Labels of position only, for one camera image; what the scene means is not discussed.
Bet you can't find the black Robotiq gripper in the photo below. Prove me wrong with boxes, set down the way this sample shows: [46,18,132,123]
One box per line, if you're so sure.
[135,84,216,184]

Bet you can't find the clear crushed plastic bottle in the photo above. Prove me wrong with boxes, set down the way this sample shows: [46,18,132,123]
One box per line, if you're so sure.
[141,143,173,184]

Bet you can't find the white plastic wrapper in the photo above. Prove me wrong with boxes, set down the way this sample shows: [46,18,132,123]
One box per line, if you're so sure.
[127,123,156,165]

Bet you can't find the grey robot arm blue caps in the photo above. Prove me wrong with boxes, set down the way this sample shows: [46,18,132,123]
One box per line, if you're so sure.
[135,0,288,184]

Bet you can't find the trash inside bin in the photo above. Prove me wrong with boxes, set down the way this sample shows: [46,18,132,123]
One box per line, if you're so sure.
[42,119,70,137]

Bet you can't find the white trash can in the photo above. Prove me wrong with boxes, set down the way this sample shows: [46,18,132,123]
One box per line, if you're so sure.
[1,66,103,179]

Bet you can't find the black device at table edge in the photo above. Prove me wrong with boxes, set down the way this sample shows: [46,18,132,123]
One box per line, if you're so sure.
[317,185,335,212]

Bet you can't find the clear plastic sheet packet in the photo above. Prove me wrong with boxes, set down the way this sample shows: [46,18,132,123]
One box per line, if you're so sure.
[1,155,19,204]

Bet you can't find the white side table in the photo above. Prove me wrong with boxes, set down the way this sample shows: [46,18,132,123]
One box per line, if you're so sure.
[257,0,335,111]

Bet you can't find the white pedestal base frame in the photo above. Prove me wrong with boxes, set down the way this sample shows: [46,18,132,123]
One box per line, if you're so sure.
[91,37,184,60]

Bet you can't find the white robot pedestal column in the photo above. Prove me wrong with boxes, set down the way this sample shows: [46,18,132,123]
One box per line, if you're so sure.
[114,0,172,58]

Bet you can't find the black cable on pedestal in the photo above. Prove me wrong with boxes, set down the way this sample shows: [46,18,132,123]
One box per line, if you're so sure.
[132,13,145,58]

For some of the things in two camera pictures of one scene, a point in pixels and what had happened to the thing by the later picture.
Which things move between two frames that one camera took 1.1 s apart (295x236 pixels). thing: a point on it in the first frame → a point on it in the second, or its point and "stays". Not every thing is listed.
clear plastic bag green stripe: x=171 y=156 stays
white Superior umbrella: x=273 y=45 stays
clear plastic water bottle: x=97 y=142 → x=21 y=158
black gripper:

_____

Exercise details
All of the entries, from the first line to the last, should be duplicated exactly.

Solution
Labels of position only, for one camera image; what the scene means is not discussed.
Bet you can't find the black Robotiq gripper in the photo below. Prove me wrong with boxes, set down the way this sample shows: [46,18,132,123]
One box per line, if you're so sure.
[135,84,216,184]

Bet you can't find the clear crushed plastic bottle in the photo above. Prove me wrong with boxes, set down the way this sample shows: [46,18,132,123]
One box per line, if you're so sure.
[141,143,173,184]

Bet you can't find the white plastic wrapper in the photo above. Prove me wrong with boxes, set down the way this sample shows: [46,18,132,123]
One box per line, if you're so sure.
[127,123,156,165]

Bet you can't find the grey robot arm blue caps in the photo above. Prove me wrong with boxes, set down the way this sample shows: [46,18,132,123]
One box per line, if you're so sure.
[135,0,288,184]

Bet you can't find the trash inside bin in the photo above. Prove me wrong with boxes, set down the way this sample shows: [46,18,132,123]
One box per line, if you're so sure.
[42,119,70,137]

Bet you can't find the white trash can in the photo above. Prove me wrong with boxes, set down the way this sample shows: [46,18,132,123]
One box per line, if you're so sure.
[1,66,103,179]

Bet you can't find the black device at table edge in the photo above. Prove me wrong with boxes, set down the way this sample shows: [46,18,132,123]
One box per line, if you're so sure.
[317,185,335,212]

Bet you can't find the clear plastic sheet packet in the photo above. Prove me wrong with boxes, set down the way this sample shows: [46,18,132,123]
One box per line, if you're so sure.
[1,155,19,204]

Bet you can't find the white side table in the photo above. Prove me wrong with boxes, set down the way this sample shows: [46,18,132,123]
One box per line, if you're so sure.
[257,0,335,111]

Bet you can't find the white pedestal base frame in the photo above. Prove me wrong with boxes, set down the way this sample shows: [46,18,132,123]
One box per line, if you're so sure.
[91,37,184,60]

Bet you can't find the white robot pedestal column in the photo above. Prove me wrong with boxes, set down the way this sample shows: [46,18,132,123]
One box per line, if you're so sure.
[114,0,172,58]

Bet you can't find the black cable on pedestal in the photo above. Prove me wrong with boxes, set down the way this sample shows: [46,18,132,123]
One box per line, if you're so sure.
[132,13,145,58]

For some of the things in two camera pictures of one scene, a point in pixels and what had happened to the thing by the later picture.
Which things move between two frames that one camera took 1.1 s apart (295x236 pixels). thing: a point on it in the first frame → a point on it in the second, or its point and "stays". Not every thing is listed.
clear plastic bag green stripe: x=171 y=156 stays
white Superior umbrella: x=273 y=45 stays
clear plastic water bottle: x=97 y=142 → x=21 y=158
black gripper:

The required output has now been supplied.